Using data science, cybersecurity researchers have released a new approach that makes automated phishing exploits almost as fruitful as typically more time-consuming spear-phishing methods.
Presenting at the Black Hat conference in Las Vegas, John Seymour, data scientist, and Philip Tully, senior data scientist, both with ZeroFOX, discussed how they used a combination of traditional natural language processing, histograms, and parsing information from user profiles to build a much more effective automated phishing campaign.
“Machine learning can be used offensively to automate spear phishing,” says Tully, as he presented the session “Weaponizing Data Science for Social Engineering: Automated E2E Spear Phishing”.
Phishing, and more targeted, time-consuming spear phishing, typically land at or near the top of any list of IT security concerns, Seymour points out, which is what drove these white-hat hackers to investigate possible new approaches in this area. The result of their research and development effort sis SNAP_R, which stands for the Social Network Automated Phishing with Reconnaisance tool.
“One of the first questions we get is always ‘why social media, and Twitter in particular, is such a good vector for spear phishing,’” Seymour says. Many attackers go after Twitter users, he says, because there’s a good API for scraping data in the social media site. Also, Twitter uses colloquial syntax in grammar, and the character limit is shortened, which helps with obfuscating payloads, he adds.

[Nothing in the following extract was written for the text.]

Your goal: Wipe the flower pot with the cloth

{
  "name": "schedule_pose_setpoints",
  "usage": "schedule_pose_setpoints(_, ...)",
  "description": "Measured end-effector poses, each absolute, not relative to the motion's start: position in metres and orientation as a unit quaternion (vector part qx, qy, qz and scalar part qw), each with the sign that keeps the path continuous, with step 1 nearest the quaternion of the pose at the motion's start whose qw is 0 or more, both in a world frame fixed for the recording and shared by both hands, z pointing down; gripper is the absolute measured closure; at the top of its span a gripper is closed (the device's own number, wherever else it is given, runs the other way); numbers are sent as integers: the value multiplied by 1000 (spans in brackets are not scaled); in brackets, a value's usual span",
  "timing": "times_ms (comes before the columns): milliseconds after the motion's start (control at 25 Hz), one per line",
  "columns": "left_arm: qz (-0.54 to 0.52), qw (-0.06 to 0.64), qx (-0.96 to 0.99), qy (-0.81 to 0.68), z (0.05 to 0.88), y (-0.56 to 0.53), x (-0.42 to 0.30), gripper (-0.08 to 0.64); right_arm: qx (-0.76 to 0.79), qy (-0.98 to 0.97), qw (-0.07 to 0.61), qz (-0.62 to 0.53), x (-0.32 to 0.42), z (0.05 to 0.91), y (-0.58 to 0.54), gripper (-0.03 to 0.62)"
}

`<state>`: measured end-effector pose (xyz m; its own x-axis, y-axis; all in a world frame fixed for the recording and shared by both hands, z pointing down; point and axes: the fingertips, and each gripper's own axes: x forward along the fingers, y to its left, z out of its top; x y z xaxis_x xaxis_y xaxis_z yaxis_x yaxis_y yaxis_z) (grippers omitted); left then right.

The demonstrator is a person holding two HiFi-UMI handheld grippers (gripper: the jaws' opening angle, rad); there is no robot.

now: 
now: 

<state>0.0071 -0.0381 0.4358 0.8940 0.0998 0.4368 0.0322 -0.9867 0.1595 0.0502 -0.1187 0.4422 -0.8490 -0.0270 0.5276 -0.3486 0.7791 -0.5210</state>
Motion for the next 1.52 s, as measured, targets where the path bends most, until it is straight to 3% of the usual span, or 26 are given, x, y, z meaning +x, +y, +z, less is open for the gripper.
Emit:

“There’s also a trusting culture. No one suspects their social networks of harboring negative content,” Tully says. “And there’s this idea of incentivized data disclosures, which makes people want to share their personal details about themselves.”
SNAP_R responds by taking posts from a Twitter user’s site and using their most frequently used words and interests to customize fraudulent posts based on their timeline. It starts by prepending tweets the user posts. The tool also shortens the payload for the user, and triages user-targets based on their relative value and engagement on the platform. “It is designed to only target people who are likely to click on links based on their value and engagement,” says Tully.
Exploits that use a SNAP_R model would also rely on building a believable profile, with a mix of non-phishing posts. The tool also reviews the timeline of postings, so it will relay its phishing posts to target-users at the peak time they tend to be online and tweeting. The tool also utilizes two separate models – Markov and LSTM (long short term memory) – to pre-train the SNAP_R tool, in looking at word-use frequency, and determining verified accounts as opposed to bots.
In the end, SNAP_R promises to provide a 30% to 35% click-through rate – not as good, as slower, more personally customized spear phishing schemes that are 45% successful, but decidedly better than the 5% to 14% similarly automated phishing campaigns draw.